BMI trajectories were categorized as low-increasing (34.4%), moderate-increasing (51.8%), and high-increasing (13.8%). Compared to the low-increasing group, the odds ratios (ORs) [95% CIs] for MetS were significantly higher in moderate (4.27 [2.63-6.91]) and high-increasing groups (13.11 [6.30-27.31]) in fully adjusted models. Additionally, higher BMI variabilities were associated with increased MetS odds (ORs for SD, VIM, and ARV: 2.30 [2.02-2.62], 1.22 [1.19-1.26], and 4.29 [3.38-5.45]). Furthermore, BMI trajectories from childhood to adolescence were predictive of midlife MetS, with ORs in moderate (1.49 [1.00-2.23]) and high-increasing groups (2.45 [1.22-4.91]). Lastly, elevated BMI variability in this period was also linked to higher MetS odds (ORs for SD, VIM, and ARV: 1.24 [1.08-1.42], 1.00 [1.00-1.01], and 1.21 [1.05-1.38]).
Our study suggests that both early-life BMI trajectories and BMI variability could be predictive of incident MetS in midlife.
This work was supported by the National Natural Science Foundation of China No. 82070437 (J.-J.M.), the Clinical Research Award of the First Affiliated Hospital of Xi'an Jiaotong University of China (No. XJTU1AF-CRF-2022-002, XJTU1AF2021CRF-021, and XJTU1AF-CRF-2023-004), the Key R&D Projects in Shaanxi Province (Grant No. 2023-ZDLSF-50), the Chinese Academy of Medical Sciences & Peking Union Medical College (2017-CXGC03-2), and the International Joint Research Centre for Cardiovascular Precision Medicine of Shaanxi Province (2020GHJD-14).
关于生命早期体重变化与中年代谢综合征(MetS)风险之间的关系,现有数据有限。本研究探讨了中国人群体重指数(BMI)的长期轨迹、其变异性与MetS风险之间的关联。
在汉中青少年高血压研究(1987年3月10日至2017年6月3日)中,纳入了1824名在1987年至2017年期间至少有五次BMI测量值的参与者。使用基于群体的轨迹模型,识别出不同的BMI轨迹。通过标准差(SD)、独立于均值的变异性(VIM)和平均实际变异性(ARV)评估BMI变异性。采用逻辑回归分析BMI轨迹、BMI变异性与中年MetS发生之间的关系(网址:https://www.clinicaltrials.gov;唯一标识符:NCT02734472)。

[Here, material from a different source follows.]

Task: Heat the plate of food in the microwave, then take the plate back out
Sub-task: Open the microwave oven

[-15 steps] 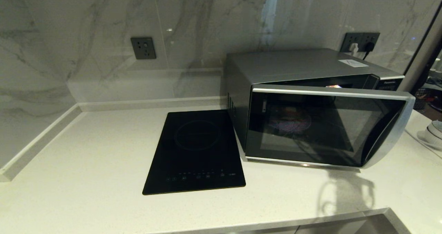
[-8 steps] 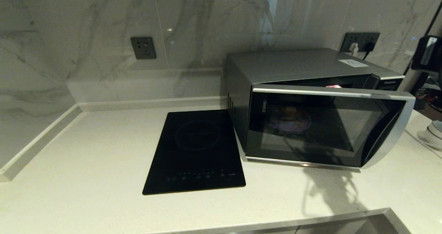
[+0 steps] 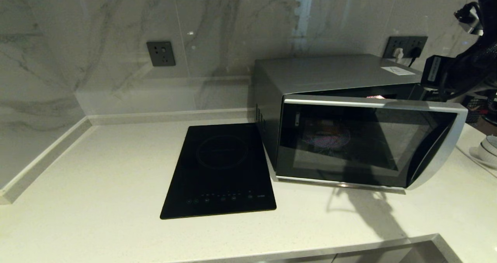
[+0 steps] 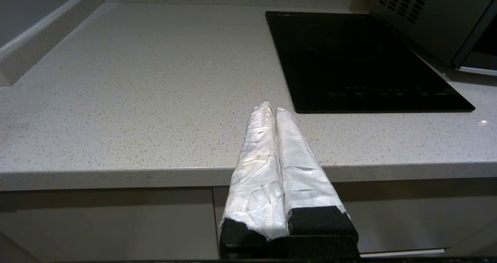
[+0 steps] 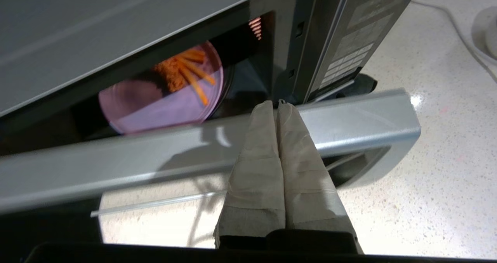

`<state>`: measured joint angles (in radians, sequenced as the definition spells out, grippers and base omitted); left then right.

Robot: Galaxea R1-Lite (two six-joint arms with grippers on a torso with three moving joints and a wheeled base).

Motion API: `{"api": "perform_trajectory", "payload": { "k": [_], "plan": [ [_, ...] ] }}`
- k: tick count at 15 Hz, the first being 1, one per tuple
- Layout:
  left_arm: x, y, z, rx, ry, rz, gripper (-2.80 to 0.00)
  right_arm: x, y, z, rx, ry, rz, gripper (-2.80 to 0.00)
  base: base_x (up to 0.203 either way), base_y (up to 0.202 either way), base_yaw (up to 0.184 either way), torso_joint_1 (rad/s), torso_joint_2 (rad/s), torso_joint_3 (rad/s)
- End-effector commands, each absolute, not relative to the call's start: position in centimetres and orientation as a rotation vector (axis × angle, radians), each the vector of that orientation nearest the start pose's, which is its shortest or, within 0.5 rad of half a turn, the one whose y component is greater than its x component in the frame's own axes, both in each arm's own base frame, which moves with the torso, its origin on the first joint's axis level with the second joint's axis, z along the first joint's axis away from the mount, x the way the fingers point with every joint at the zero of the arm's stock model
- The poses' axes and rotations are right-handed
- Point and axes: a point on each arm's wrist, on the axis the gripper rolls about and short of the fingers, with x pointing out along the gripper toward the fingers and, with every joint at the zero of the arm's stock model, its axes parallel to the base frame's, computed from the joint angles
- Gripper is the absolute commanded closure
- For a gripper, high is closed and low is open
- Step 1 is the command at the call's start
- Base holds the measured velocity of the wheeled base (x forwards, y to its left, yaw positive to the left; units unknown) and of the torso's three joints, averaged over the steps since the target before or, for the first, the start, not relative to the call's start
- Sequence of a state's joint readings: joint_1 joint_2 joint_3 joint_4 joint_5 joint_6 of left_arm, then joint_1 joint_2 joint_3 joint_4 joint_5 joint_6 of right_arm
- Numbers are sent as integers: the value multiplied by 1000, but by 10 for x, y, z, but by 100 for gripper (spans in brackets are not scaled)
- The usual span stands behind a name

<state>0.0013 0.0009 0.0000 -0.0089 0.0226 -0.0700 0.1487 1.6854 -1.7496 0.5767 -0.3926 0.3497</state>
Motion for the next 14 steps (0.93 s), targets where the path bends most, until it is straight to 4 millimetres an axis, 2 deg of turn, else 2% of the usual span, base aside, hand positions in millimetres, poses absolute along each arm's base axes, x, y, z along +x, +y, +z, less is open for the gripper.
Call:
{"api": "perform_trajectory", "payload": {
  "k": [1,4,8,11,14],
  "plan": [
    [-23,0,76,-71,-9,24,0,309,26,330,210,454,-362,0,0,0,0,0,0,0],
    [-23,0,76,-71,-9,24,0,324,7,321,218,473,-425,0,0,0,0,0,0,0],
    [-23,0,76,-71,-9,24,0,326,-8,307,229,525,-452,0,0,0,0,0,0,0],
    [-23,0,76,-71,-9,24,0,316,-9,310,239,529,-431,0,0,0,0,0,0,0],
    [-23,0,76,-71,-9,24,0,292,-6,311,237,542,-410,0,0,0,0,0,0,0]
  ]
}}
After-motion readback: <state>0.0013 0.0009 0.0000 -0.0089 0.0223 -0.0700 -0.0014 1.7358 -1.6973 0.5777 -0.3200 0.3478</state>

BMI轨迹分为低增长型(34.4%)、中度增长型(51.8%)和高增长型(13.8%)。在完全调整模型中,与低增长组相比,中度增长组(4.27 [2.63 - 6.91])和高增长组(13.11 [6.30 - 27.31])发生MetS的比值比(OR)[95%置信区间]显著更高。此外,较高的BMI变异性与MetS发生几率增加相关(SD、VIM和ARV的OR分别为:2.30 [2.02 - 2.62]、1.22 [1.19 - 1.26]和4.29 [3.38 - 5.45])。此外,从儿童期到青春期的BMI轨迹可预测中年MetS,中度增长组(1.49 [1.00 - 2.23])和高增长组(2.45 [1.22 - 4.91])的OR值均如此。最后,这一时期BMI变异性升高也与MetS发生几率较高相关(SD、VIM和ARV的OR分别为:1.24 [1.08 - 1.42]、1.00 [1.00 - 1.01]和1.21 [1.05 - 1.38])。
我们的研究表明,生命早期的BMI轨迹和BMI变异性均可能预测中年时MetS的发生。
本研究得到了中国国家自然科学基金(项目编号:82070437,J.-J.M.)、西安交通大学第一附属医院临床研究奖(编号:XJTU1AF-CRF-2022-002、XJTU1AF2021CRF-021和XJTU1AF-CRF-2023-004)、陕西省重点研发计划项目(项目编号:2023-ZDLSF-50)、中国医学科学院&北京协和医学院(2017-CXGC03-2)以及陕西省心血管精准医学国际联合研究中心(2020GHJD-14)的资助。